But when we're talking about like our epigenetic memory, there have been studies that have found that if you expose mice to a negative stimulus, like the smell of lavender and associate that with being left or muted. Then they're offspring will continue to be afraid of lavender for multiple generations. And there's actually have been repeat studies on that because it sounds so fantastical and they found similar results. So there are genetic memories, but we don't understand them.
And it's a little bit of a disturbing concept concept to think about whether or not a brain organoid has genetic memories of its past life. That's a thought. Yeah. Now I know that this brings up another one of your videos. There's a whole series of videos. The first one we talked about, pong. And I think the long and short of it is that it learned more efficiently than a, and actually real quick.
I don't know how much we talked about this, but I've been very curious about why human neural nets are more efficient. I'm sorry. Learn certain things as good or better than deep learning neural nets. And the short answer is that it is unknown, but I do know that for example, the human brain is shallow, but wide. And that makes me wonder if in any capacity, there's some parallel processing happening that somehow can come back together.
I don't know. Maybe someone can educate me on that. But also, you know, I think of, I was trying to explain this to my 12 year old daughter. And the only analogy I thought of is like a towel drying. Like if you've got two wet towels, if there's one that's all squashed together, but one kind of separate, you know, one of them dries faster. And I just think, yeah, you know, from a thermo to dynamic level, if something is happening distributedly, it can be more efficient than if it's deep.
And that analogy may not even be great. I struggle to think of effective and useful scientific analogies. So I don't know. Do you have any thoughts on that? Our brains have evolved for millions of years to be efficient at learning. When we're talking about artificial models of intelligence, it's all me sent. We've just started figuring out how to put these things together.
And it's also a different learning model. So when you think of being told a cell phone number just once you hear it, you're probably not going to be able to remember it. But a computer could. It conversely human brains are better at learning other things like how to play a game. Yeah. Oh, and actually I did run across a study not even a year ago that's come up so many times specifically about sequential memories in chimpanzees.
You may have heard this study where I think with chimpanzees, they had a computer screen where it was a game kind of like concentration where you had to see an order of things and then recall that order. And chimpanzees were able to recall a sequence of over 30 with no effort at all. And with human beings, most of us really got much less efficient after about eight or so.
So yeah, in terms of just sequential memory for sight, they have got us licked the paper did go a little bit into the actual architecture. But that's not my expertise. And I was not really able to make heads or tails of what we have in our heads that's different than chimpanzees. And you know, why are they better at that? And why are we able to do things that as far as we know, they cannot do. So yeah, that's that's a question I'm very curious about.
Taking me back to freshman college, the ecology right now. I would think we're just better at different things. It's a trade off. Our brains are very hungry organs. They use around 30% of the calories we burn in a day.
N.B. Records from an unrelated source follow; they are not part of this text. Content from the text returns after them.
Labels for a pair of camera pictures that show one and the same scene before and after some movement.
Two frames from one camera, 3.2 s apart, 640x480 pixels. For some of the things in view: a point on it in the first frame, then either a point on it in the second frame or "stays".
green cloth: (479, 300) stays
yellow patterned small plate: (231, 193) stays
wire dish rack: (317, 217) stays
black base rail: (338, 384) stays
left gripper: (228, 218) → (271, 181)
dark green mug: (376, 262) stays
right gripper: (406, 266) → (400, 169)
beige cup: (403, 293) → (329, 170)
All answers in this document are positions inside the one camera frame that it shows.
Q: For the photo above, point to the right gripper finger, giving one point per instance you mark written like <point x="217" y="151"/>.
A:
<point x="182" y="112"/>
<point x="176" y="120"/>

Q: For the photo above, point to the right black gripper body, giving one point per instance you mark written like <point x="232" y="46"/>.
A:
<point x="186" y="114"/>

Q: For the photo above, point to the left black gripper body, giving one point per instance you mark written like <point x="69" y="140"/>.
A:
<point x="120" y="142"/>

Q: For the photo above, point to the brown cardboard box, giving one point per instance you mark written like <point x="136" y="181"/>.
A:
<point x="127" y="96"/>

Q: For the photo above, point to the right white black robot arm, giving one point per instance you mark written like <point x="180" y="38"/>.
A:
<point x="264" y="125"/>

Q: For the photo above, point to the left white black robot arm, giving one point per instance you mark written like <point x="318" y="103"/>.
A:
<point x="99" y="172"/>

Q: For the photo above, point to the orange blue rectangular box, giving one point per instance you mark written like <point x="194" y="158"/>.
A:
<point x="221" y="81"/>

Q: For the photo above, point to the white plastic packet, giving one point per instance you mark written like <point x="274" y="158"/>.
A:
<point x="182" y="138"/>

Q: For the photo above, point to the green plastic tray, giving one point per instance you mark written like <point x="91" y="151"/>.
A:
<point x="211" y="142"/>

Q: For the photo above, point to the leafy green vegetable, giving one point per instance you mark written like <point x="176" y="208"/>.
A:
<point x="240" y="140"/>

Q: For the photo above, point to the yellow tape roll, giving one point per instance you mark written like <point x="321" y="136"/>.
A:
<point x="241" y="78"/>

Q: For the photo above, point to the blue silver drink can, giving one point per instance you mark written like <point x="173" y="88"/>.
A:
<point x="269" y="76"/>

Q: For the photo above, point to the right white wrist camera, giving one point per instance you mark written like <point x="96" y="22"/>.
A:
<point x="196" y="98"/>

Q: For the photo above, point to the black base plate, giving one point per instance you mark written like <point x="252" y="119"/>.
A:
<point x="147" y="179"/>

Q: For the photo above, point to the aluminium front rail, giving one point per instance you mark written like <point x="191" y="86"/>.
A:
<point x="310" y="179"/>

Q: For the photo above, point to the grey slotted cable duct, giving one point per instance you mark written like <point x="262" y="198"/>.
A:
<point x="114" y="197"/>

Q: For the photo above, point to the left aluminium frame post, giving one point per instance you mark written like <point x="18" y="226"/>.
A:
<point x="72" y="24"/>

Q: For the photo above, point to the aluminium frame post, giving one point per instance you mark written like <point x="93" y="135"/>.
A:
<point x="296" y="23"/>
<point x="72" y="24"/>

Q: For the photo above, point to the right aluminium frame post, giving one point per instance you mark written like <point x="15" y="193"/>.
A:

We probably just figured out how to focus our memory on what's important for our environment.
I have ADHD and I can forget my phone number, OK, Billy. Yeah, yeah, same here, same here. Actually, we get to that's a fun conversation. But I do enjoy the hyper focusing though that that's really fun. Actually, it's I've been curious about the reward functions and a brain of somebody with ADHD who is hyper focusing because I can be gone for hours on a task and not get other practical things done that are very important.
I'm thankful that I have a wife who's very good at that and co-workers that are very good at that as well. In fact, I'll mention that we've actually have a good relationship with my co-workers and I because I can deep dive into a paper or a series of papers and obsess about them for days where they will be much better at all of the tasks that we have to do.
And together when the boss comes around, we show them all of what we've done. I'll talk about the theory and the extensions and they will show what they've made in the last few days and he's very happy with all of us. So in my case, it works. Yeah, yeah, I'm a very person in my lab. I'm the first thing that comes up with ideas of why things work the way they do.
But I'm really bad at putting 500 things in 600 other things. No, I got you. What's cool though is as I've learned about, as I've learned about collaborations between scientists, that's not an uncommon thing. I mean, I just read the entire biography on Robert Oppenheimer and there was so much discussion on who does what well. Robert Oppenheimer was like a supremely good headhunter for talent and he was a big theory guy. But I'm sorry, Lawrence, and I'm sorry, I'm forgetting his full name.
Lawrence was an experimentalist and he was very good at proving things through experiment and through the two of them, they worked on the Manhattan Project. Of course, there were many other minds as well. The way they described themselves was brick makers and brick layers. And yeah, it's fascinating when people with different complimentary thinking skillsets can work together. I think that's what's needed. And I'm definitely with you. I think I relate more to Oppenheimer with a theory.
Something that just comes up a lot in all of the genetic editing and brain-organoid videos that I make is whether or not we could start getting rid of conditions like autism or ADHD and being a scientist, I am aware that both of those are overrepresented in science. So making big changes, we may not know what we're losing and we may lose some of the most effective teams. No one can do it all.
Yes, you're entirely right. And that's also why you don't want to just decide that a certain characteristic is a bad thing because a bad thing in what environment? Yeah, like there are all these ethical questions that we don't know. I've also read about that. And there's other conditions as well, just like mutations that are not compatible with life. And things like, oh gosh, what did I read?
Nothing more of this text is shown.